Solved: Re: Dell MD3000i iSCSI with 3.5

jmacdaddy · ‎12-13-2007

I have gotten one of our test servers to attach to our new MD3000i, but only after upgrading to 3.5 from 3.0.2 Update 1. We have not attempted attaching a second server to it and sharing a LUN, that comes later.

Here is our configuration

1 Dell PE2650 with VI 3.5

2 Broadcom onboard NICs dedicated to storage

2 Cisco 3750 gigabit switches for our fabric (no uplink between the switches).

Dell MD3000i with 2 storage processors (each SP with 2 gigabit NICs).

One problem I am having is with multipathing. The two NICs are in a team, each NIC is plugged into a different switch. Both are set to active. With the four NICs on the SAN, I should be able to see four paths to my LUN.

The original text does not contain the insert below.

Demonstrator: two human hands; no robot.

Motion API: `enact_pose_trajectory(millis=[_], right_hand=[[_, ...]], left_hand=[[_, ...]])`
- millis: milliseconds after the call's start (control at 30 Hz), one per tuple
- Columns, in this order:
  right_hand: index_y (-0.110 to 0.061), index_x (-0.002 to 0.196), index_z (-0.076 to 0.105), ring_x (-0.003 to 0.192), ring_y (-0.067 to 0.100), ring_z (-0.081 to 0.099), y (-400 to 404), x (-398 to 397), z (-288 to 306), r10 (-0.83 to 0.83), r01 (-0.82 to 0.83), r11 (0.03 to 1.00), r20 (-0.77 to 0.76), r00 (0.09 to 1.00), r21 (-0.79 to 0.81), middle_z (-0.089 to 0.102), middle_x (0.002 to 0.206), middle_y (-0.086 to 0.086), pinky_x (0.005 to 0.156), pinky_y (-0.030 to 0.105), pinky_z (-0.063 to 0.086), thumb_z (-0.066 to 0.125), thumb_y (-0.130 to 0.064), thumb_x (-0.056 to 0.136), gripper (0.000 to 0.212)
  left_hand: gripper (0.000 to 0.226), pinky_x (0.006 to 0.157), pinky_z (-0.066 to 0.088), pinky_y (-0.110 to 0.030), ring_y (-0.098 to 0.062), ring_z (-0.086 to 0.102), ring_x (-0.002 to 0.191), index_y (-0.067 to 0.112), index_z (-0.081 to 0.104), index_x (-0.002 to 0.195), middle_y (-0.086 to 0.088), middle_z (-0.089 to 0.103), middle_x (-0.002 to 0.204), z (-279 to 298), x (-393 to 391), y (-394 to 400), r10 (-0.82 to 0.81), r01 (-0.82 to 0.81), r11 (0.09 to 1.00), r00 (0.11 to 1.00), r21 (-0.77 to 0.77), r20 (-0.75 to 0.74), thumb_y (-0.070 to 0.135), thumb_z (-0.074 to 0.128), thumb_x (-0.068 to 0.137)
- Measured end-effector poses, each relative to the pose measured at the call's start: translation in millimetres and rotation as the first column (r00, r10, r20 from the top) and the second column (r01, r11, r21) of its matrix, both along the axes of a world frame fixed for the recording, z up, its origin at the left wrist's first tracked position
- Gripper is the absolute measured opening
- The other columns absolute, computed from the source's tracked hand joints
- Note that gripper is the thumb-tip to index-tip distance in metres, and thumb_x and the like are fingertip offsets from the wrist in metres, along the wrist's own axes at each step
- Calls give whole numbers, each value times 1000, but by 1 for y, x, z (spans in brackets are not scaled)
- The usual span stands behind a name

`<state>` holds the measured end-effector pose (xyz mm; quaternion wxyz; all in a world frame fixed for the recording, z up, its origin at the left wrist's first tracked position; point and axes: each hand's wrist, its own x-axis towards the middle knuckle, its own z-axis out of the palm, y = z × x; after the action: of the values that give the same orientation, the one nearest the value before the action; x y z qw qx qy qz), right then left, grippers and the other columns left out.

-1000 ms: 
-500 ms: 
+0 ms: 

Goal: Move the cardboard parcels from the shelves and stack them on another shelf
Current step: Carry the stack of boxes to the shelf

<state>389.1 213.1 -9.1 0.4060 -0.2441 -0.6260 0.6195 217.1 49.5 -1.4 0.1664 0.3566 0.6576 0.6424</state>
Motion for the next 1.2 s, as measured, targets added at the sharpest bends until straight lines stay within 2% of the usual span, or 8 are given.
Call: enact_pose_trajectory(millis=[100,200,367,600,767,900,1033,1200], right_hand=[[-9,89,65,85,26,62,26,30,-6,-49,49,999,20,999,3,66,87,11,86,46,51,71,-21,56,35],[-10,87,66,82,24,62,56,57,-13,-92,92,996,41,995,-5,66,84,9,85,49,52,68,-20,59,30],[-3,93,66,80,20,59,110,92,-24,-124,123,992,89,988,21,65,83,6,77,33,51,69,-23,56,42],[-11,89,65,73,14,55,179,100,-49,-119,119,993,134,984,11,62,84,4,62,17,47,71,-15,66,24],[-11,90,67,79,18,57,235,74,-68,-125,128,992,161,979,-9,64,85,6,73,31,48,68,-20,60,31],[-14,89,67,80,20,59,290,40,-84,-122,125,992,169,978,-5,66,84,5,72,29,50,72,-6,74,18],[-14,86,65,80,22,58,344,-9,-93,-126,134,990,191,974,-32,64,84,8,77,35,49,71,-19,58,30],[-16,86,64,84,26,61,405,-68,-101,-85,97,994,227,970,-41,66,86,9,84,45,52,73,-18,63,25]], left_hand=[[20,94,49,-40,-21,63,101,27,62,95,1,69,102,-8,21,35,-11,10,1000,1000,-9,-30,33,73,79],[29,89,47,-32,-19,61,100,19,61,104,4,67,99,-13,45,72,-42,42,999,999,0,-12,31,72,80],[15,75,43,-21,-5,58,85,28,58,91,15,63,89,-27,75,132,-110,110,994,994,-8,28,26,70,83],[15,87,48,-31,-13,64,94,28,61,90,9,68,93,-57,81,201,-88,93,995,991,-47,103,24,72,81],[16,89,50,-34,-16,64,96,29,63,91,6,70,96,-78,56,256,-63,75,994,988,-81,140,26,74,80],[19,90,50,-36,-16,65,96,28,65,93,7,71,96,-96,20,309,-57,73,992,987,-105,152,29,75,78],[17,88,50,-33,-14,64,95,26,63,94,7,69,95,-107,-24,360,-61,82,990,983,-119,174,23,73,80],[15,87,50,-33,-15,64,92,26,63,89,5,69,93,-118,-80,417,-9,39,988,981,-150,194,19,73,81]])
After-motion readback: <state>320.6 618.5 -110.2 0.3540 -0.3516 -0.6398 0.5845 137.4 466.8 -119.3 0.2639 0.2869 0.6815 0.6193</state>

When I set the load balancing policy to either VPort ID or MAC hash, I am able to scan targets but I will only see 2 paths on one of the two NICs. If I then unplug the NIC with the visible paths and then rescan targets, I then see four paths (2-dead, 1 - active, 1 -on). If I reboot the server I go back to just two paths.

If I set the load balancing policy to IP hash and rescan targets, I can't see anything.

Am I doing something wrong in my teaming configuration that I can't see the 4 paths or is this something on that needs to be configured on the SAN?

Thanks

P.S. I know the MD3000i is not officially supported yet.

Shane_G · ‎12-17-2007

For the second vSwitch you will need both a Service Console and a VMkernel port in the new subnet.

I configured the MD3000i so that each SP had a port in each Subnet. I also configured all four MD3000i IP addresses as SendTargets in ESX.

Off to do this on ESX 3.5 today - will be interesting to see the differences.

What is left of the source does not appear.